**Exercise description**
Copy out the entries that come next, exactly.

┌─ Source data

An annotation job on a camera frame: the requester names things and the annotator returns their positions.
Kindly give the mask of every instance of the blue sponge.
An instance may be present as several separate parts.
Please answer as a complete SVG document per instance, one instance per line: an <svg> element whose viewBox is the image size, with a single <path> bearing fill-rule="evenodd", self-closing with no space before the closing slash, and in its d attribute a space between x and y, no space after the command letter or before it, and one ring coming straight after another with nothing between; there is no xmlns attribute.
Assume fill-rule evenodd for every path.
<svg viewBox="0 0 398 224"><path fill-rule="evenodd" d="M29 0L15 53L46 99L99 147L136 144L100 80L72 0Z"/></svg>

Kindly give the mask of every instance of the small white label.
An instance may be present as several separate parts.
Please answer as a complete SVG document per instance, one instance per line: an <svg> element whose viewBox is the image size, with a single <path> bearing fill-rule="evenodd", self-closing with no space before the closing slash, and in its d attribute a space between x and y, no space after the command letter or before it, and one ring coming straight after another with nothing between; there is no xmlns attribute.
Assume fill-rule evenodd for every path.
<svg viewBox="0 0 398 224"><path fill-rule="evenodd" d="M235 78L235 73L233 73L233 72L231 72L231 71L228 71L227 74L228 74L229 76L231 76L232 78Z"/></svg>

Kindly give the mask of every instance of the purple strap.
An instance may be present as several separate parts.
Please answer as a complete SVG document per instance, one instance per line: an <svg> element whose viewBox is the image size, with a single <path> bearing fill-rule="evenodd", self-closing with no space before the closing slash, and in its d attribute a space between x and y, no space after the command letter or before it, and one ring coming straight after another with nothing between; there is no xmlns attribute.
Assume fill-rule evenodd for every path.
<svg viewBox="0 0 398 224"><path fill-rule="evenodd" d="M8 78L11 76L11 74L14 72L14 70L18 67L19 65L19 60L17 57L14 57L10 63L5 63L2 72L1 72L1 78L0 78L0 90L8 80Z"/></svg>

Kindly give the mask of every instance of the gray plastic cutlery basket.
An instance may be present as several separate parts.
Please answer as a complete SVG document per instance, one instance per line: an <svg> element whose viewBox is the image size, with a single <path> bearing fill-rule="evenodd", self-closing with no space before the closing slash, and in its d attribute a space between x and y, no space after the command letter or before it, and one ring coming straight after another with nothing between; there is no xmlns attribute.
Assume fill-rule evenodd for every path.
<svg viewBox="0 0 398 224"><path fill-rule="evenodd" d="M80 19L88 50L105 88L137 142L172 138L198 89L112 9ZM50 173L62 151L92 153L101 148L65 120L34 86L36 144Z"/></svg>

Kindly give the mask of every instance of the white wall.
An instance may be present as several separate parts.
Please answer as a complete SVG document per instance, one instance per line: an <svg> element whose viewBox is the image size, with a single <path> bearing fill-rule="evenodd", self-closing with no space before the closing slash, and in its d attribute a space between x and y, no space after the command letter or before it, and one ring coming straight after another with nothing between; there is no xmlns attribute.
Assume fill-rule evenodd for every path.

└─

**Exercise result**
An annotation job on a camera frame: the requester names things and the annotator returns their positions.
Kindly give the mask of every instance of the blue sponge.
An instance may be present as several separate parts.
Please answer as a complete SVG document per instance, one instance per line: an <svg> element whose viewBox is the image size, with a single <path> bearing fill-rule="evenodd", self-closing with no space before the closing slash, and in its d attribute a space between x and y, no space after the command letter or before it, and one ring coming straight after another with nothing between; there is no xmlns attribute.
Assume fill-rule evenodd for every path.
<svg viewBox="0 0 398 224"><path fill-rule="evenodd" d="M29 0L15 53L46 99L99 147L136 144L100 80L72 0Z"/></svg>

Kindly give the mask of every instance of the small white label.
An instance may be present as several separate parts.
Please answer as a complete SVG document per instance, one instance per line: an <svg> element whose viewBox is the image size, with a single <path> bearing fill-rule="evenodd", self-closing with no space before the closing slash, and in its d attribute a space between x and y, no space after the command letter or before it, and one ring coming straight after another with nothing between; there is no xmlns attribute.
Assume fill-rule evenodd for every path.
<svg viewBox="0 0 398 224"><path fill-rule="evenodd" d="M235 78L235 73L233 73L233 72L231 72L231 71L228 71L227 74L228 74L229 76L231 76L232 78Z"/></svg>

Kindly give the mask of every instance of the purple strap.
An instance may be present as several separate parts.
Please answer as a complete SVG document per instance, one instance per line: an <svg> element whose viewBox is the image size, with a single <path> bearing fill-rule="evenodd", self-closing with no space before the closing slash, and in its d attribute a space between x and y, no space after the command letter or before it, and one ring coming straight after another with nothing between; there is no xmlns attribute.
Assume fill-rule evenodd for every path.
<svg viewBox="0 0 398 224"><path fill-rule="evenodd" d="M8 78L11 76L11 74L14 72L14 70L18 67L19 65L19 60L17 57L14 57L10 63L5 63L2 72L1 72L1 78L0 78L0 90L8 80Z"/></svg>

Kindly give the mask of every instance of the gray plastic cutlery basket.
An instance may be present as several separate parts.
Please answer as a complete SVG document per instance, one instance per line: an <svg> element whose viewBox is the image size, with a single <path> bearing fill-rule="evenodd", self-closing with no space before the closing slash, and in its d attribute a space between x and y, no space after the command letter or before it, and one ring coming straight after another with nothing between; there is no xmlns attribute.
Assume fill-rule evenodd for every path.
<svg viewBox="0 0 398 224"><path fill-rule="evenodd" d="M80 19L88 50L105 88L137 142L172 138L198 89L112 9ZM50 173L62 151L92 153L101 148L65 120L34 86L36 144Z"/></svg>

Kindly give the mask of every instance of the white wall.
An instance may be present as several separate parts.
Please answer as a complete SVG document per instance, one instance per line: an <svg> element whose viewBox is the image size, with a single <path> bearing fill-rule="evenodd", self-closing with no space before the closing slash, and in its d attribute a space between x and y, no space after the command letter or before it, and one ring coming straight after another with nothing between; there is no xmlns attribute.
Assume fill-rule evenodd for every path.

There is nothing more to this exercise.